I Agree
I've been known to express a similar opinion of Juan Williams, NPR and Fox News commentator. Jack Kelly at Irish Pennants says of Juan:
I think of Juan Williams as breathtakingly stupid
But he's apparently written a good book:
The question of whether racism or cultural failings are more to blame for the crisis in black America has been much debated in recent years.
In 2004, Bill Cosby weighed in on the side of personal responsibility. Then the "hip-hop intellectual" Michael Eric Dyson, a humanities professor at the University of Pennsylvania, replied with a book, "Is Bill Cosby Right? (Or Has the Black Middle Class Lost Its Mind?)," arguing that Cosby was in a long, sorry tradition of better-off blacks blaming poorer blacks for their own plight -- and letting white society off the hook.
Now comes Juan Williams and his new book "Enough: The Phony Leaders, Dead-End Movements, and Culture of Failure That Are Undermining Black America -- and What We Can Do About It."
"Bill Cosby was right, but he only told a portion of the story," Williams writes. "This book picks up the baton to continue the race."
I may read the book. But I still have to turn off Fox News when Juan is a commentator.
That was on August 15th. Today, Juan published this op-ed in the Washington Post today. Dean Barnett called it one of the most important such pieces of the year.

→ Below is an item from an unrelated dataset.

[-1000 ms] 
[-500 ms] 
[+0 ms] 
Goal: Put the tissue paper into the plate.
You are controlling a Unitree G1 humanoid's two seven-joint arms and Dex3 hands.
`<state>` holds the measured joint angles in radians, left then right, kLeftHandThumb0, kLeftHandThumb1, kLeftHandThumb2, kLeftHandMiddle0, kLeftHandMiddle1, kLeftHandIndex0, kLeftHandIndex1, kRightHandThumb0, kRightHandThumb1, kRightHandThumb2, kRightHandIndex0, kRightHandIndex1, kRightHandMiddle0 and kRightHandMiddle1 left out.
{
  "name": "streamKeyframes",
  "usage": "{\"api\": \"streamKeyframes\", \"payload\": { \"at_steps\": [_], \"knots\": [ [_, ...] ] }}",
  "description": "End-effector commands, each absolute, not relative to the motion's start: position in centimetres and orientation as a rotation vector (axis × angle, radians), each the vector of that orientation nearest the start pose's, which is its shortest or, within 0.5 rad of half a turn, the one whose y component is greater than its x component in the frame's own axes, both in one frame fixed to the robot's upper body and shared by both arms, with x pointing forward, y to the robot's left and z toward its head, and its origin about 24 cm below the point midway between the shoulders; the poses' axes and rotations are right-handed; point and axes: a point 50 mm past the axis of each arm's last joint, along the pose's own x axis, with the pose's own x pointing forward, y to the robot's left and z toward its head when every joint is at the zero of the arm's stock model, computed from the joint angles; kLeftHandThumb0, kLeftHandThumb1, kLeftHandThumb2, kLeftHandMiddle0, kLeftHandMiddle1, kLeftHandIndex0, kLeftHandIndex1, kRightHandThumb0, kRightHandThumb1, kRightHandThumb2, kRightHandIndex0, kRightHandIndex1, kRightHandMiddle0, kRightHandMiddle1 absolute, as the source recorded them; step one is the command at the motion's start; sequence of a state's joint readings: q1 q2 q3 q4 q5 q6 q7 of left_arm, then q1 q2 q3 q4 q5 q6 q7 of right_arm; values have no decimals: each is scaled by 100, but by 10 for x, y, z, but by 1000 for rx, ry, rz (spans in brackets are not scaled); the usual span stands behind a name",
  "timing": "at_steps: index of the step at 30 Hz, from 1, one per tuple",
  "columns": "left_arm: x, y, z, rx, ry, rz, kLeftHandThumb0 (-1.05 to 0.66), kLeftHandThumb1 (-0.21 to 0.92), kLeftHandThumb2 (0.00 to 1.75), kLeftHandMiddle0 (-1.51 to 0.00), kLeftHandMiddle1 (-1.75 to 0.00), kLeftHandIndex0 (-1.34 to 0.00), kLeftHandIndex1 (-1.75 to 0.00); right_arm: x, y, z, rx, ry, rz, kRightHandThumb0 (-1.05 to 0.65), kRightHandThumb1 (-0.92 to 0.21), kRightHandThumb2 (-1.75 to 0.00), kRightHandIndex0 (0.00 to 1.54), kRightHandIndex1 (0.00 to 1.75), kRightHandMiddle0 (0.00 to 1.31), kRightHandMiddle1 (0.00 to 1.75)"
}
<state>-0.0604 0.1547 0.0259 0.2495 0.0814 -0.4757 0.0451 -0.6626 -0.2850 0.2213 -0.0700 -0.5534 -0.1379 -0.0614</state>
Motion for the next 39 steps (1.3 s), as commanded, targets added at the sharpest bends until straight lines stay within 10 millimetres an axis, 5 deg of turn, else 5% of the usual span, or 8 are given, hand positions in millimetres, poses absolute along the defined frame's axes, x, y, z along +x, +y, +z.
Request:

I don't know if it is that, but I do know that it is a refreshingly honest and different accounting from someone in a position to know:
Cosby asked the chilling question: "What good is Brown " and all the victories of the civil rights era if nobody wants them? A generation after those major civil rights victories, black America is experiencing alarming dropout rates, shocking numbers of children born to single mothers and a frightening acceptance of criminal behavior that has too many black people filling up the jails. Where is the focus on taking advantage of new opportunities to advance and to close the racial gap in educational and economic achievement?
Incredibly, Cosby's critics don't see the desperate need to pull a generational fire alarm to warn people about a culture of failure that is sabotaging any chance for black people in poverty to move up and help their children reach the security of economic and educational achievement. Not one mainstream civil rights group picked up on his call for marches and protests against bad parenting, drug dealers, hate-filled rap music and failing schools.

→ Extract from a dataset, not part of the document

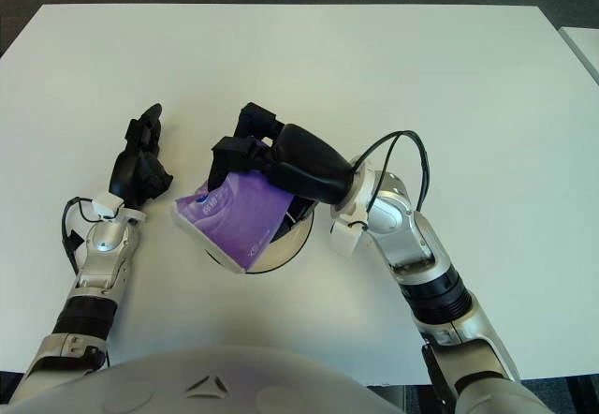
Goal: Put the tissue paper into the plate.
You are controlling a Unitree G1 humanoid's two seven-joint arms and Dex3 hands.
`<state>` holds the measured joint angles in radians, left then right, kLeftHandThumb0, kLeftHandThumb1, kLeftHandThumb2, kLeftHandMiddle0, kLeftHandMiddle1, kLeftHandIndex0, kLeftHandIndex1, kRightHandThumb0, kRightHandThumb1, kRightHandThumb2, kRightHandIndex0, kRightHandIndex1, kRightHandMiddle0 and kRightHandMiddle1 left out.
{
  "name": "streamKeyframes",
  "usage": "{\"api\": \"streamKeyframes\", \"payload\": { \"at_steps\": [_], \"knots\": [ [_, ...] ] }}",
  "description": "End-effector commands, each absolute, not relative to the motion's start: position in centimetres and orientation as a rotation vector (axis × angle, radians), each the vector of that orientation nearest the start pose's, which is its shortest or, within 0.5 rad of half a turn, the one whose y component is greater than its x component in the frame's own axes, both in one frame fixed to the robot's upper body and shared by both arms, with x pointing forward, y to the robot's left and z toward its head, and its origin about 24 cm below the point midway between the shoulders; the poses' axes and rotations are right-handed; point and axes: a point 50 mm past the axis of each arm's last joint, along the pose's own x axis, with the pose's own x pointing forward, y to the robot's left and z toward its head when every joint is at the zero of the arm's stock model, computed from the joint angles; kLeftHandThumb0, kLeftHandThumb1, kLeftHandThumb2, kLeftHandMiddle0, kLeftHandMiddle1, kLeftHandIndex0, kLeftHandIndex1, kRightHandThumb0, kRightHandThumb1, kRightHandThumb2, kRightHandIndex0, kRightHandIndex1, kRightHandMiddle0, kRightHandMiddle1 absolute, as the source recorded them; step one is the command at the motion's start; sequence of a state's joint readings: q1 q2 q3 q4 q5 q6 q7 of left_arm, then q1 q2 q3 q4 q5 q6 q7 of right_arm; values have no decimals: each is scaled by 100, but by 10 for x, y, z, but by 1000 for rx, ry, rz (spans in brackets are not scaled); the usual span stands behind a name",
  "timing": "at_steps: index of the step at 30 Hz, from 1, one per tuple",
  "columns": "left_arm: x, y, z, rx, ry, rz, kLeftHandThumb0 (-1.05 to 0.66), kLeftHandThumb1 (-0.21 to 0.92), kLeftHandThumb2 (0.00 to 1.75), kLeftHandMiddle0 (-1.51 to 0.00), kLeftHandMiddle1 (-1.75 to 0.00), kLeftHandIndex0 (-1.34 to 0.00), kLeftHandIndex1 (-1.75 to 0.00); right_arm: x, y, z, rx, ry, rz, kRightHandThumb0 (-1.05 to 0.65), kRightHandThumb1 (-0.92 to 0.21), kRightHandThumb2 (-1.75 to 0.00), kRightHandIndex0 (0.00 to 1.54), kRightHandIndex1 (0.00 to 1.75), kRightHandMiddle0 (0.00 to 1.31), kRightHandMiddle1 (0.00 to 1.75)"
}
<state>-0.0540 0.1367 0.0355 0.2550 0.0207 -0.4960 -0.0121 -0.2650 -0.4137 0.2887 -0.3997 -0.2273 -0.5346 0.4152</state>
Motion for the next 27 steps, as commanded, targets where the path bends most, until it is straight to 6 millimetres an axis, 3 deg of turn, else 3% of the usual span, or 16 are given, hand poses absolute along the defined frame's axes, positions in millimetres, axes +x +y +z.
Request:
{"api": "streamKeyframes", "payload": {
  "at_steps": [1, 19, 20, 22, 25, 27],
  "knots": [
    [233, 177, -1, 190, -89, -8, -94, 92, 117, -11, -2, 0, -43, 207, -83, 191, -733, -1086, 831, -9, -31, -131, 122, 175, 95, 175],
    [232, 177, 0, 186, -92, -33, -95, 92, 120, -9, -1, 0, -43, 212, -81, 192, -742, -1096, 787, -17, -36, -123, 120, 175, 91, 175],
    [232, 177, 0, 170, -94, -42, -95, 92, 118, -9, -1, 0, -42, 213, -81, 193, -744, -1093, 781, -26, -41, -118, 105, 175, 75, 175],
    [231, 176, 1, 143, -101, -68, -95, 92, 116, -9, -1, 0, -40, 215, -81, 194, -773, -1083, 779, -33, -49, -108, 84, 175, 59, 175],
    [227, 175, 4, 105, -112, -101, -95, 92, 114, -10, -1, 0, -40, 216, -81, 195, -859, -1070, 797, -37, -61, -93, 57, 175, 43, 175],
    [226, 175, 6, 90, -127, -116, -94, 92, 113, -12, -2, 0, -41, 217, -81, 196, -947, -1066, 826, -37, -75, -75, 29, 166, 33, 175]
  ]
}}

Where is the civil rights groundswell on behalf of stronger marriages that will allow more children to grow up in two-parent families and have a better chance of staying out of poverty? Where are the marches demanding good schools for those children -- and the strong cultural reinforcement for high academic achievement (instead of the charge that minority students who get good grades are "acting white")? Where are the exhortations for children to reject the self-defeating stereotypes that reduce black people to violent, oversexed "gangstas," minstrel show comedians and mindless athletes?
Indeed. Where is black leadership? Well, Al Sharpton--who you'd think wouldn't have an ounce of credibility anywhere, much less the black community--is throwing bricks at the media, while appearing with his erstwhile mentor Jesse Jackson aside the empty suit, Ned Lamont. Very helpful, both.
Meanwhile, Williams and Cosby push the envelope and struggle to nudge the black community awake to it's current failings and it's future declineunless it wakens. Will they heed Williams message?
I don't know. They should though. As for myself, if it's as good as some are saying, it'll have to end up on the reading list.